Larutan jenuh adalah suatu larutan dimana zat terlarut berada dalam
kesetimbangan dengan fase padat (zat terlarut). Larutan tidak jenuh atau larutan
hamper jenuh adalah suatu larutan yang mengandung zat terlarut dalam
konsentrasi di bawah konsentrasi yang dibutuhkan untuk penjenuhan sempurna
pada temperatur tertentu. Larutan lewat jenuh adalah suatu larutan yang
mengandung zat terlarut dalam konsentrasi lebih banyak dari yang seharusnya
ada pada temperatur tertentu.
Kelarutan dapat digambarkan secara benar dengan menggunakan aturan
fase Gibbs yang dinyatakan sebagai berikut.
F=C–P+2
F adalah jumlah derajat kebebasan, yaitu jumlah variable bebas (biasanya
temperature, tekanan, dan konsentrasi) yang harus ditetapkan untuk
menentukan system secara sempurna. C adalah jumlah komponen terkecil yang
cukup untuk menggambarkan komponen kimia dari setiap fase. P adalah
jumlah fase Kelarutan obat dapat dinyatakan dalam beberapa cara. Menurut
U.S. Pharmacopeia dan National Formulary, definisi kelarutan obat adalah
jumlah mL pelarut dimana akan larut 1 gram zat terlarut. Kelarutan secara
kuantitatif juga dinyatakan dalam molalitas, molaritas, dan persentase. Untuk
zat yang kelarutannya tidak diketahui secara pasti, harga kelarutannya
digambarkan dengan menggunakan istilah umum tertentu seperti table berikut.

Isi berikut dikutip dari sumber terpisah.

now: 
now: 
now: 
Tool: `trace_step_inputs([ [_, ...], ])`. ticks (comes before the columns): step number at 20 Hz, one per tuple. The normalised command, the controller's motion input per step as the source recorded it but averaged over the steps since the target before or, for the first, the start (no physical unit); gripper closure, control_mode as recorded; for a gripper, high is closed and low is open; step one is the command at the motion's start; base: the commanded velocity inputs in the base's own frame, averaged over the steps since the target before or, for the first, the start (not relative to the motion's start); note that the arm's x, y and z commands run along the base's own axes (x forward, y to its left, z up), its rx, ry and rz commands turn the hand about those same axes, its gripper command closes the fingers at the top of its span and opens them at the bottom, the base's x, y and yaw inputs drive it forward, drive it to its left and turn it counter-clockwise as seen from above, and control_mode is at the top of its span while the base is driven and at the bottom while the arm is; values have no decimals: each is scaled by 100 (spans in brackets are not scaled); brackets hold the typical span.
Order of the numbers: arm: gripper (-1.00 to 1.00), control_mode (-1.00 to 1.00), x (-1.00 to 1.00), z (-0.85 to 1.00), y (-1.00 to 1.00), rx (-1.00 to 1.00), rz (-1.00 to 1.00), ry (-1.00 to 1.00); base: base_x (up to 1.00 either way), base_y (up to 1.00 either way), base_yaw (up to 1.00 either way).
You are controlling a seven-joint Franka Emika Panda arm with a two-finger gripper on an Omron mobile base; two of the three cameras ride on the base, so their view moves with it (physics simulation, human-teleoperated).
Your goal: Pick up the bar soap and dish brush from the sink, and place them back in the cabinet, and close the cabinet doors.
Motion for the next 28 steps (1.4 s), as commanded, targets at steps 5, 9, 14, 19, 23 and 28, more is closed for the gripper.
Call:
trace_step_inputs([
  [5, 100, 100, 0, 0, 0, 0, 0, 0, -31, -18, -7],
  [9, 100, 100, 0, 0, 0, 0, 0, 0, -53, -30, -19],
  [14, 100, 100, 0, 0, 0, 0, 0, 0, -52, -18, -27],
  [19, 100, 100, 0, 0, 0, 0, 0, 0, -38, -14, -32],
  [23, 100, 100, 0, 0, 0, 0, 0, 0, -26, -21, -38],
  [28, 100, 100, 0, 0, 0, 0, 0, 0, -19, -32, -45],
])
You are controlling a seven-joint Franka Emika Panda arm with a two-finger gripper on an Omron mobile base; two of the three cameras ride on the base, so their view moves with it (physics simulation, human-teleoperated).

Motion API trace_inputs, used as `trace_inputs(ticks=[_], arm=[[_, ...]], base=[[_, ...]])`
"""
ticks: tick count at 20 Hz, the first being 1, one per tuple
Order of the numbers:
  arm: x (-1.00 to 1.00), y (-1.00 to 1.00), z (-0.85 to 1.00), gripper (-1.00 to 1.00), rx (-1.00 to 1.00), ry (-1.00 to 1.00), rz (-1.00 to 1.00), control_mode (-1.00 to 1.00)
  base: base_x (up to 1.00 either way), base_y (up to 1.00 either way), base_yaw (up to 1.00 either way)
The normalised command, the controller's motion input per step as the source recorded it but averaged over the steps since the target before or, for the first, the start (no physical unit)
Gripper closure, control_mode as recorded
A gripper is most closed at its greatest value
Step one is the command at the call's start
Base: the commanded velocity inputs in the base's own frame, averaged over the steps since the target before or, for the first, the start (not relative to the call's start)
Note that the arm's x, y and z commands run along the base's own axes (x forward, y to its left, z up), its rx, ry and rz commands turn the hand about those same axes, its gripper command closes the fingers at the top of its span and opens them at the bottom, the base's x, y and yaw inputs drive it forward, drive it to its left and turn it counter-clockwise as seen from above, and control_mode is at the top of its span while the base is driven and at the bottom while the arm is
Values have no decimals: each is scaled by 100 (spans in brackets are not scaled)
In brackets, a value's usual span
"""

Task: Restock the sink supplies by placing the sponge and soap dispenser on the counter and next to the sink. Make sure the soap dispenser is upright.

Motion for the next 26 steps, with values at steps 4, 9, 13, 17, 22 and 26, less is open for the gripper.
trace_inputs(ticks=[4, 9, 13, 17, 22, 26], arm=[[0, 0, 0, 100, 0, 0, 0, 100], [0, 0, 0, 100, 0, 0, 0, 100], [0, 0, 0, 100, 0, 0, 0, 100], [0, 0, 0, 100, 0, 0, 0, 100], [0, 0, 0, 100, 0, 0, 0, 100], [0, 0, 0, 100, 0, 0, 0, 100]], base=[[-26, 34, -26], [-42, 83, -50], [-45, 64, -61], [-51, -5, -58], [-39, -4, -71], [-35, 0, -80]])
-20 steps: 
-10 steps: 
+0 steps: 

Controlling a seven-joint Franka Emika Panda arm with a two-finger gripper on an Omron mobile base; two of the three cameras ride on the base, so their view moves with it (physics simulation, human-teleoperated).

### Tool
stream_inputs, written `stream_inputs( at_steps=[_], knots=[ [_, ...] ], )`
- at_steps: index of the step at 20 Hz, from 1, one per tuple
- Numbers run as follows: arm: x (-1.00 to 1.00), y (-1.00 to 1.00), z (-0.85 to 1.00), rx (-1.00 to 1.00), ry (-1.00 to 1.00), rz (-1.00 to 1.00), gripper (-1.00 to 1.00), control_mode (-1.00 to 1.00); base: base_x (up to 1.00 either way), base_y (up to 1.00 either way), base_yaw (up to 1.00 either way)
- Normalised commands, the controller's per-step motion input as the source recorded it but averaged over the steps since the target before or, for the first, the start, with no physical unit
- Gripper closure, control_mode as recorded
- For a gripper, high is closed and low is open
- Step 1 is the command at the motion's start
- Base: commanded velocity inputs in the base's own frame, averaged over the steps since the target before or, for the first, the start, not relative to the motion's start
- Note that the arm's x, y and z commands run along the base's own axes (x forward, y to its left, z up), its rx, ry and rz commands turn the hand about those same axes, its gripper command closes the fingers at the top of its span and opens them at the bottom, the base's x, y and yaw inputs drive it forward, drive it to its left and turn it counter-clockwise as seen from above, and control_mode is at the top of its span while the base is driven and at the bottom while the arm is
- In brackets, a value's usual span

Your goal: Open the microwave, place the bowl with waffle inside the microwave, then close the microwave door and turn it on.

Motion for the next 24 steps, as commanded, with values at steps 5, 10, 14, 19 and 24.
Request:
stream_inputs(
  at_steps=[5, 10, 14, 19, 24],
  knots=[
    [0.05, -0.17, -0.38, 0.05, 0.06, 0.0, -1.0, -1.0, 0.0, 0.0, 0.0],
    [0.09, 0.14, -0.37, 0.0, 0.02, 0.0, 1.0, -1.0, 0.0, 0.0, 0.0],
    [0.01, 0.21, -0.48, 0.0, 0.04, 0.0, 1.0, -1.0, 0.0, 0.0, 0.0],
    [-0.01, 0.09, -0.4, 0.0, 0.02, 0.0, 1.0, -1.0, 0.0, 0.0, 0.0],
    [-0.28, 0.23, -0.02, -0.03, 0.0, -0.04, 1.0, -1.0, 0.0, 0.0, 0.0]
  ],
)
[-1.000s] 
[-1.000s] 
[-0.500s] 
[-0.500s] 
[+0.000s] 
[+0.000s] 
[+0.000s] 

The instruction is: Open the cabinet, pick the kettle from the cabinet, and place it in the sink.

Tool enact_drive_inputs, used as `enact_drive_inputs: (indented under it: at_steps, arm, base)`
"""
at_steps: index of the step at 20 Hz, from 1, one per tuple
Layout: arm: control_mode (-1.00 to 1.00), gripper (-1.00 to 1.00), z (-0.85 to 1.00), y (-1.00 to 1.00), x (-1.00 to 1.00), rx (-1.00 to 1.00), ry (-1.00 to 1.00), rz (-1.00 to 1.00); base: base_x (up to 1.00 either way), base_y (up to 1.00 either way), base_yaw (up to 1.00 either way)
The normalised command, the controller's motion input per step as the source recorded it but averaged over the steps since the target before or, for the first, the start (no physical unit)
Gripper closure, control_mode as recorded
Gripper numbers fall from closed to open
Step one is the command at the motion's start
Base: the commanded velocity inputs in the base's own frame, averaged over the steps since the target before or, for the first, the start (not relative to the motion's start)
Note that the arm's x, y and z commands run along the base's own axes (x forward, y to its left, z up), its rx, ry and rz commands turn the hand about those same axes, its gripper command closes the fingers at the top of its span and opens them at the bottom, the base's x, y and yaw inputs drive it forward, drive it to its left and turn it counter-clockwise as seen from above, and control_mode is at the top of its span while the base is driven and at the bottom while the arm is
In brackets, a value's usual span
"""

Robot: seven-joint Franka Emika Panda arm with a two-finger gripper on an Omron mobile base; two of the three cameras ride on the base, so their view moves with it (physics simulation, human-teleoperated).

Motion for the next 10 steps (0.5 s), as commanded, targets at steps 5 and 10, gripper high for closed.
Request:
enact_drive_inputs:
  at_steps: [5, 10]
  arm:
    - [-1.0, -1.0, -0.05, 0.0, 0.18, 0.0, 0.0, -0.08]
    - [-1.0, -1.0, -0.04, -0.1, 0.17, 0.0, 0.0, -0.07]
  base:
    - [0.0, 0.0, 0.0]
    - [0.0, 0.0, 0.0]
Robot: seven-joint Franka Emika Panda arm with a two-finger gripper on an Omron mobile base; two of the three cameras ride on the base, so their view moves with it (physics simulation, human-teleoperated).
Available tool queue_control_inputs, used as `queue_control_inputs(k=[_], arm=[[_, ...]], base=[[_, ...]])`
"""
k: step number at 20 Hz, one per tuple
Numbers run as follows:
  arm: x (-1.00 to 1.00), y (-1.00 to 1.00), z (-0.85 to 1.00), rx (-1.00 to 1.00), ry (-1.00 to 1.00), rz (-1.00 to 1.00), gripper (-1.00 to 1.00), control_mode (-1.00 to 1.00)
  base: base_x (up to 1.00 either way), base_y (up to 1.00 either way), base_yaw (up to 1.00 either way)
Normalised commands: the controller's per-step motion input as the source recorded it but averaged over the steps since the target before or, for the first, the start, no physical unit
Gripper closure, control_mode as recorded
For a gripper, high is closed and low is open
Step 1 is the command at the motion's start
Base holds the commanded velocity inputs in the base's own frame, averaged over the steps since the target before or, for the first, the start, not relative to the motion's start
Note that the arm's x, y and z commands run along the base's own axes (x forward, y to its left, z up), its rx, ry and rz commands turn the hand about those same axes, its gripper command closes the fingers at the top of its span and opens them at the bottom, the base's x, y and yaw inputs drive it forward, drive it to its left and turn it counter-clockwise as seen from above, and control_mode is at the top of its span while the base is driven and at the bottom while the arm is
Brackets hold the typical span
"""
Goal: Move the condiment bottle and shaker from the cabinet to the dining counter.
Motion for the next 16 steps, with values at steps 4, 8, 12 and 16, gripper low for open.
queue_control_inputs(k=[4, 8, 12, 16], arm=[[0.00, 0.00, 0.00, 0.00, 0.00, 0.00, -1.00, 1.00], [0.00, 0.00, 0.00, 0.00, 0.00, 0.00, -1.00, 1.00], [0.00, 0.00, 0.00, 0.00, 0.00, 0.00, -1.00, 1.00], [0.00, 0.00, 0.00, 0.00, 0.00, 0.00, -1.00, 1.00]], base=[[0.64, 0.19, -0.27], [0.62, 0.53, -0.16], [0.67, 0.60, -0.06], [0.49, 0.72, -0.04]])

Istilah Bagian Pelarut yang Dibutuhkan untuk 1
Bagian Zat Terlarut
Sangat mudah larut Kurang dari 1 bagian
Mudah larut 1 - 10 bagian
Larut 10 – 30 bagian
Agak sukar larut 30 – 100 bagian
Sukar larut 100 – 1.000 bagian
Sangat sukar larut 1.000 – 10.000 bagian
Praktis tidak larut Lebih dari 10.000 bagian

Kelarutan obat sebagian besar disebabkan oleh polaritas dari pelarut, yaitu
oleh momen dipolnya. Pelarut polar melarutkan zat terlarut ionik dan zat polar
lain. Kemampuan zat terlarut membentuk ikatan hidrogen merupakan faktor
yang jauh lebih berpengaruh dibandingkan dengan polaritas yang direfleksikan
dalam dipole momen yang tinggi. Dapat disimpulkan bahwa pelarut polar
bertindak sebagai pelarut menurut mekanisme berikut :
 Karena tingginya tetapan dielektrik, pelarut polar mengurangi gaya tarik-
menarik antara ion dalam Kristal yang bermuatan berlawanan.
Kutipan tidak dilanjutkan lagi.